» **WORK REQUIRED**
In the listing below, count the lines that contain the string "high", and state that number without further words.

» **SOURCE MATERIAL**
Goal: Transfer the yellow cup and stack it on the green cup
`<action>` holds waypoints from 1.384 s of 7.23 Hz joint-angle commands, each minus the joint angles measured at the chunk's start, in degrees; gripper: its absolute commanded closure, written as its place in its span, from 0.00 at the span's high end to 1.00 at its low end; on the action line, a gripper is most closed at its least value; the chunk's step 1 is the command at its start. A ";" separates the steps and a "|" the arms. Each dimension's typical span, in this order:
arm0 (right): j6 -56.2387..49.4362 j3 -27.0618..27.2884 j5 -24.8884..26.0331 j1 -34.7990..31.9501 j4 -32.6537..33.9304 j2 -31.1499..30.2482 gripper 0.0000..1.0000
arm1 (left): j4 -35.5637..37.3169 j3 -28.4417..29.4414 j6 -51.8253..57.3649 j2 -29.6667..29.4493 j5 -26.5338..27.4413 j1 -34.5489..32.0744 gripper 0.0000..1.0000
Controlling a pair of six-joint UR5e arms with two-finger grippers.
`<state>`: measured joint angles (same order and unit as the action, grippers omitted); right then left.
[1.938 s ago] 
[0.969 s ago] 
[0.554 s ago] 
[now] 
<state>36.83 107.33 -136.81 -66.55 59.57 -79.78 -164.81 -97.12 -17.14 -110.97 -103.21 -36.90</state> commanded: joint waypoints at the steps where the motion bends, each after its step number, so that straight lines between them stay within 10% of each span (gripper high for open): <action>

» **ANSWER TO THIS EXERCISE**
2